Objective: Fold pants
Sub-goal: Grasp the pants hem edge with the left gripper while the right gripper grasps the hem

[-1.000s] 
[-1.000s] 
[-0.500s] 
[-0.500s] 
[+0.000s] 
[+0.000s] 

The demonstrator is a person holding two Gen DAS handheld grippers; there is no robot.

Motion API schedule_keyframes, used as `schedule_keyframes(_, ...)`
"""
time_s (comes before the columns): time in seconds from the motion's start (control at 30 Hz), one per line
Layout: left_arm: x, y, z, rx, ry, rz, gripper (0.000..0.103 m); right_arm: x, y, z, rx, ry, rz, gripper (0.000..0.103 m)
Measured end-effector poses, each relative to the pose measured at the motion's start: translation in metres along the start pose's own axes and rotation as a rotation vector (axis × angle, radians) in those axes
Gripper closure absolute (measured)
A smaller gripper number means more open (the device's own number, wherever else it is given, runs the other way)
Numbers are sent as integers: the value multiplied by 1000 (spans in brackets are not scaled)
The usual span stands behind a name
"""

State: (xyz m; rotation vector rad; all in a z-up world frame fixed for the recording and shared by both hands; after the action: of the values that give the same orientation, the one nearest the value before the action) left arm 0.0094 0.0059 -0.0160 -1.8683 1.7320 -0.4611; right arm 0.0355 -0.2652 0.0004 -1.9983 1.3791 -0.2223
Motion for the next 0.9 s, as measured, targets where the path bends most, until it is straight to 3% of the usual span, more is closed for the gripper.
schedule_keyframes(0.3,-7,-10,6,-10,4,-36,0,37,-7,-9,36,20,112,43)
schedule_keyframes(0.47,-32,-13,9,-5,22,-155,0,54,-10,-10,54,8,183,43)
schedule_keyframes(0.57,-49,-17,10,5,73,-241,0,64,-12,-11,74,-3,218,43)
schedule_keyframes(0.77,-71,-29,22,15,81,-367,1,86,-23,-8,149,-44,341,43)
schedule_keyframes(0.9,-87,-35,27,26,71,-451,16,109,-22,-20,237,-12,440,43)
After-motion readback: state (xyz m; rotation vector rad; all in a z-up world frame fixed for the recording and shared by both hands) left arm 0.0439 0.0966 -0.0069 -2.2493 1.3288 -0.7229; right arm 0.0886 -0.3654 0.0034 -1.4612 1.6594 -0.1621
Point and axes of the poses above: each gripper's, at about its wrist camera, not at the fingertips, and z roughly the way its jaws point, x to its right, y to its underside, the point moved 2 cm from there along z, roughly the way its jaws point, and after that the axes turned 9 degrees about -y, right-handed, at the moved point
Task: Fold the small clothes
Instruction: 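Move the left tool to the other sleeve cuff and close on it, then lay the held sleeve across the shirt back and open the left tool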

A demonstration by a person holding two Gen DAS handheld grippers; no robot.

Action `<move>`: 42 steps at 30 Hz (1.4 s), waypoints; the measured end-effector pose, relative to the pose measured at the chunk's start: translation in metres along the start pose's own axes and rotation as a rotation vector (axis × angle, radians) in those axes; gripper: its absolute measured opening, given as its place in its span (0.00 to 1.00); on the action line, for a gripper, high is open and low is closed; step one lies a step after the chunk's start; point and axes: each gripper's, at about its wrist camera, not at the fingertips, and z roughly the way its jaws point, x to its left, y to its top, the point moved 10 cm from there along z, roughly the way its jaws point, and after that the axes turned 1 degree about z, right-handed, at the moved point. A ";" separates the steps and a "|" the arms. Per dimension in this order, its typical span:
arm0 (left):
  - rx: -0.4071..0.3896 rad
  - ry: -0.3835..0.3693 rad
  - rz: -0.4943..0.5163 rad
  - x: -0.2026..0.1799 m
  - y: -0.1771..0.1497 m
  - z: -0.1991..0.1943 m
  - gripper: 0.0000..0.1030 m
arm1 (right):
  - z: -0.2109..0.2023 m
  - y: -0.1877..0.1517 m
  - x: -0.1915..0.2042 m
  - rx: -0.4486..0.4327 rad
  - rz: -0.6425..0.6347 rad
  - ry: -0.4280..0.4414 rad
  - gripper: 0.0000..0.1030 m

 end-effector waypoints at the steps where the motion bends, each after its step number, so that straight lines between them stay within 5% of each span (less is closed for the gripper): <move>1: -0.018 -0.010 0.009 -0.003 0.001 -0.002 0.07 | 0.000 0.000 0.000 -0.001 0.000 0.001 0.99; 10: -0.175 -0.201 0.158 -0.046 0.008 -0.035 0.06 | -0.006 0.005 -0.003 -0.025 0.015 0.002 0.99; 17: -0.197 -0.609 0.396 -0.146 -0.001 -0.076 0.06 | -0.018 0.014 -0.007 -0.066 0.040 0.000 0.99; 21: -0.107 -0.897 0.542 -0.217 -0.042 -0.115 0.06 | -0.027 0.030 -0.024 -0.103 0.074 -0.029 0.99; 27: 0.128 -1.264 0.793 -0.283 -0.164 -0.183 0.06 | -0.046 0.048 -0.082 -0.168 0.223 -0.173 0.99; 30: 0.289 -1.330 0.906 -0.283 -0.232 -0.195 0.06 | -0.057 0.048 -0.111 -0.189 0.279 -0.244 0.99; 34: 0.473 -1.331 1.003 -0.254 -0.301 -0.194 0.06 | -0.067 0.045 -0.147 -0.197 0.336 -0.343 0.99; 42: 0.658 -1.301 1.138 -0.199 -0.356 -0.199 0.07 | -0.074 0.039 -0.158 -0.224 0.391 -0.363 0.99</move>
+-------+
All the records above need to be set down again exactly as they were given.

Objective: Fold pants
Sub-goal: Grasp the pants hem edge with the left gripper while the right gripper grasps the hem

[-1.000s] 
[-1.000s] 
[-0.500s] 
[-0.500s] 
[+0.000s] 
[+0.000s] 

The demonstrator is a person holding two Gen DAS handheld grippers; there is no robot.

Motion API schedule_keyframes, used as `schedule_keyframes(_, ...)`
"""
time_s (comes before the columns): time in seconds from the motion's start (control at 30 Hz), one per line
Layout: left_arm: x, y, z, rx, ry, rz, gripper (0.000..0.103 m); right_arm: x, y, z, rx, ry, rz, gripper (0.000..0.103 m)
Measured end-effector poses, each relative to the pose measured at the motion's start: translation in metres along the start pose's own axes and rotation as a rotation vector (axis × angle, radians) in those axes
Gripper closure absolute (measured)
A smaller gripper number means more open (the device's own number, wherever else it is given, runs the other way)
Numbers are sent as integers: the value multiplied by 1000 (spans in brackets are not scaled)
The usual span stands behind a name
"""

State: (xyz m; rotation vector rad; all in a z-up world frame fixed for the recording and shared by both hands; after the action: of the values that give the same orientation, the one nearest the value before the action) left arm 0.0094 0.0059 -0.0160 -1.8683 1.7320 -0.4611; right arm 0.0355 -0.2652 0.0004 -1.9983 1.3791 -0.2223
Motion for the next 0.9 s, as measured, targets where the path bends most, until it is straight to 3% of the usual span, more is closed for the gripper.
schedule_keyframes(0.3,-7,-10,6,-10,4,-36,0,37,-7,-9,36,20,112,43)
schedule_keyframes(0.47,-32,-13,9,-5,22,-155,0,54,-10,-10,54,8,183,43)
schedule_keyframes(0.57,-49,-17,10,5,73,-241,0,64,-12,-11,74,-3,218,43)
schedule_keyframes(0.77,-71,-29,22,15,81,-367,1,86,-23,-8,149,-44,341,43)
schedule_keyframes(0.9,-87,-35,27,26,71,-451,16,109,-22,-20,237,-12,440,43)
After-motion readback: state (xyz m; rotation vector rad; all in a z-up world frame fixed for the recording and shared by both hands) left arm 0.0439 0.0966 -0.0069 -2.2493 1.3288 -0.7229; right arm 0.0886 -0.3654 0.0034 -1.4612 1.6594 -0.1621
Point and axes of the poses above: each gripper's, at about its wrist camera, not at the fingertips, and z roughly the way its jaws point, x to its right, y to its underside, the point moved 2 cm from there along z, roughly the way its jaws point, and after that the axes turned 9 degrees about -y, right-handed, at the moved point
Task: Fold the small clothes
Instruction: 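Move the left tool to the other sleeve cuff and close on it, then lay the held sleeve across the shirt back and open the left tool
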
A demonstration by a person holding two Gen DAS handheld grippers; no robot.

Action `<move>`: 42 steps at 30 Hz (1.4 s), waypoints; the measured end-effector pose, relative to the pose measured at the chunk's start: translation in metres along the start pose's own axes and rotation as a rotation vector (axis × angle, radians) in those axes; gripper: its absolute measured opening, given as its place in its span (0.00 to 1.00); on the action line, for a gripper, high is open and low is closed; step one lies a step after the chunk's start; point and axes: each gripper's, at about its wrist camera, not at the fingertips, and z roughly the way its jaws point, x to its left, y to its top, the point moved 10 cm from there along z, roughly the way its jaws point, and after that the axes turned 1 degree about z, right-handed, at the moved point. A ";" separates the steps and a "|" the arms. Per dimension in this order, its typical span:
arm0 (left):
  - rx: -0.4071..0.3896 rad
  - ry: -0.3835..0.3693 rad
  - rz: -0.4943..0.5163 rad
  - x: -0.2026..0.1799 m
  - y: -0.1771..0.1497 m
  - z: -0.1991..0.1943 m
  - gripper: 0.0000..0.1030 m
arm1 (right):
  - z: -0.2109..0.2023 m
  - y: -0.1877..0.1517 m
  - x: -0.1915..0.2042 m
  - rx: -0.4486..0.4327 rad
  - rz: -0.6425..0.6347 rad
  - ry: -0.4280..0.4414 rad
  - gripper: 0.0000..0.1030 m

 end-effector waypoints at the steps where the motion bends, each after its step number, so that straight lines between them stay within 5% of each span (less is closed for the gripper): <move>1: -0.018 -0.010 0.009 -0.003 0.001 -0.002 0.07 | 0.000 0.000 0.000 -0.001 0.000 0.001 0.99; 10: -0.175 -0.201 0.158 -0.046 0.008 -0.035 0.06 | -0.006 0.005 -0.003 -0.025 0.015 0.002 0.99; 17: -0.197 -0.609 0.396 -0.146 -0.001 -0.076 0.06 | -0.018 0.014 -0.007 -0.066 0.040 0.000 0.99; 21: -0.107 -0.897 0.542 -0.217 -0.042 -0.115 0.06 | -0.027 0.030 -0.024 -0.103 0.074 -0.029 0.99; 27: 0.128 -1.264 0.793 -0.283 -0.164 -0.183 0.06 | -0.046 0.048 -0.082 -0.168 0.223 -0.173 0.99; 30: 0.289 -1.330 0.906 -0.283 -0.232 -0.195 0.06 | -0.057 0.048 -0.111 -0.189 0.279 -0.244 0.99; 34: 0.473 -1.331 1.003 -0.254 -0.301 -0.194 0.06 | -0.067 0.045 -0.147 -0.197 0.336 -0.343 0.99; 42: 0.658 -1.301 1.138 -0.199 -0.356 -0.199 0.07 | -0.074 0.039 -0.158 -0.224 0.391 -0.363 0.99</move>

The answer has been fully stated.